Another intermediate maquette, of the spiky, three-legged black "Trois Pics" (1967) at Grenoble, holds up as a sculpture on its own. But five miniature maquettes—of grand public sculptures in Spoleto, Italy (1962); Reims, France (1963); the Hakone Sculpture Garden in Japan (1965); LACMA's own fountain-based commission ("Trois Quintains" or "Hello Girls"), at the other end of the museum complex; and the greatest of all, the 64-foot-tall silver "L'Homme" (or "Trois Disques") designed for Montreal's Expo 67—are here reduced to 2- to 3-foot study-models of works designed to be big.

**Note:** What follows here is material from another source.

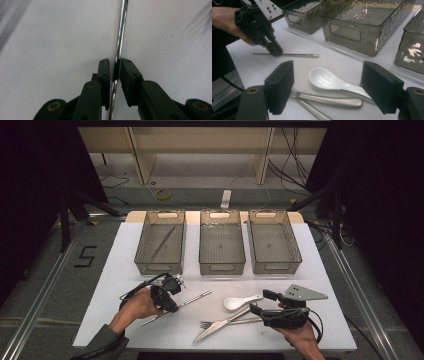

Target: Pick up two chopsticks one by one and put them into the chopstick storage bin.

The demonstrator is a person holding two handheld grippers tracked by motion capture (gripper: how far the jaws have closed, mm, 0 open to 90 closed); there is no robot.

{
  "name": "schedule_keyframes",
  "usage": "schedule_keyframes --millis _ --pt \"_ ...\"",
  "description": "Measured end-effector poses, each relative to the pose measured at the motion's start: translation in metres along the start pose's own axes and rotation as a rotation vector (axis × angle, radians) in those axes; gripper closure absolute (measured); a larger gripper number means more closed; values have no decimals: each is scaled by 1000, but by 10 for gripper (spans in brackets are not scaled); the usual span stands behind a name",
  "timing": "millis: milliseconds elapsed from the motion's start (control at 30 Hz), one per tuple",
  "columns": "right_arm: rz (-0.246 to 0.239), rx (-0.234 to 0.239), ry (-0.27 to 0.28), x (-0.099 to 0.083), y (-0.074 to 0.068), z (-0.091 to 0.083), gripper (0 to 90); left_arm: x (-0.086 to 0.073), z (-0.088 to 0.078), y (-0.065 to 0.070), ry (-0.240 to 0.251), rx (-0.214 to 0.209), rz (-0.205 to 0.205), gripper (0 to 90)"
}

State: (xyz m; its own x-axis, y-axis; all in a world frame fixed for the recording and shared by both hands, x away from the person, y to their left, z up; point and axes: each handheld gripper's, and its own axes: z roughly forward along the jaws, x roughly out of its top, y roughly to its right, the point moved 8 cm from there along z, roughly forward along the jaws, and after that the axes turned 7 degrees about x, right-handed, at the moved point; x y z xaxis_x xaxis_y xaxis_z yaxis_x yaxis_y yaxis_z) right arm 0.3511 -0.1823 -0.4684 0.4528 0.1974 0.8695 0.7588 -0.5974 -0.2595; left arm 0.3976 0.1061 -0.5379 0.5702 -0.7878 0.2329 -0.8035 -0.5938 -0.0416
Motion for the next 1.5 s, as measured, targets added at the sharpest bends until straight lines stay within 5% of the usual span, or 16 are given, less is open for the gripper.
schedule_keyframes --millis 667,1067,1500 --pt "0 -1 -6 0 0 0 277 1 1 2 -7 43 33 851" --pt "1 -1 -1 0 0 -1 278 1 -15 -3 28 10 17 853" --pt "0 4 -2 -1 0 0 278 8 -48 -17 154 -12 -54 853"
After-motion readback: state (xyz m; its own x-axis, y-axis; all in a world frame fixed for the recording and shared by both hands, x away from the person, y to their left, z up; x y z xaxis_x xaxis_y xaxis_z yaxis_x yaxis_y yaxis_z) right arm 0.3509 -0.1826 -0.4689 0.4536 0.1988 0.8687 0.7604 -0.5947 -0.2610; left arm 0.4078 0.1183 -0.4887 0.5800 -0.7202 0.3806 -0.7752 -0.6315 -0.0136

Major credit for the success of the LACMA show must go to architect Frank Gehry, who designed it. He was so impressed by the 1964 Calder exhibition at New York's Guggenheim Museum, with its curving walls and shifting light, that he was determined to do this display equal justice. He erased the rectangular space of Renzo Piano's Resnik Pavilion, gauzed over its skylit saw-tooth roof and created an irregular series of white-to-gray spaces, many with straight and curving walls opening into one another, so you can see high-hanging mobiles around corners or through three spaces at once. The walls' curves respond sympathetically to Calder's. Hidden spotlights are trained to illumine pieces as they turn and to cast moving shadows. Mr. Gehry's simpatico spaces can be tricky to maneuver. Miss one sharp turn, and you'll never find the mesmerizing, ever-moving "Snow Flurry" (1948)—30 white disks on 30 intricately interconnected wires—at the corridor's end. If you do find it, give it 10 minutes.

Mr. Littlejohn writes about West Coast cultural events for the Journal.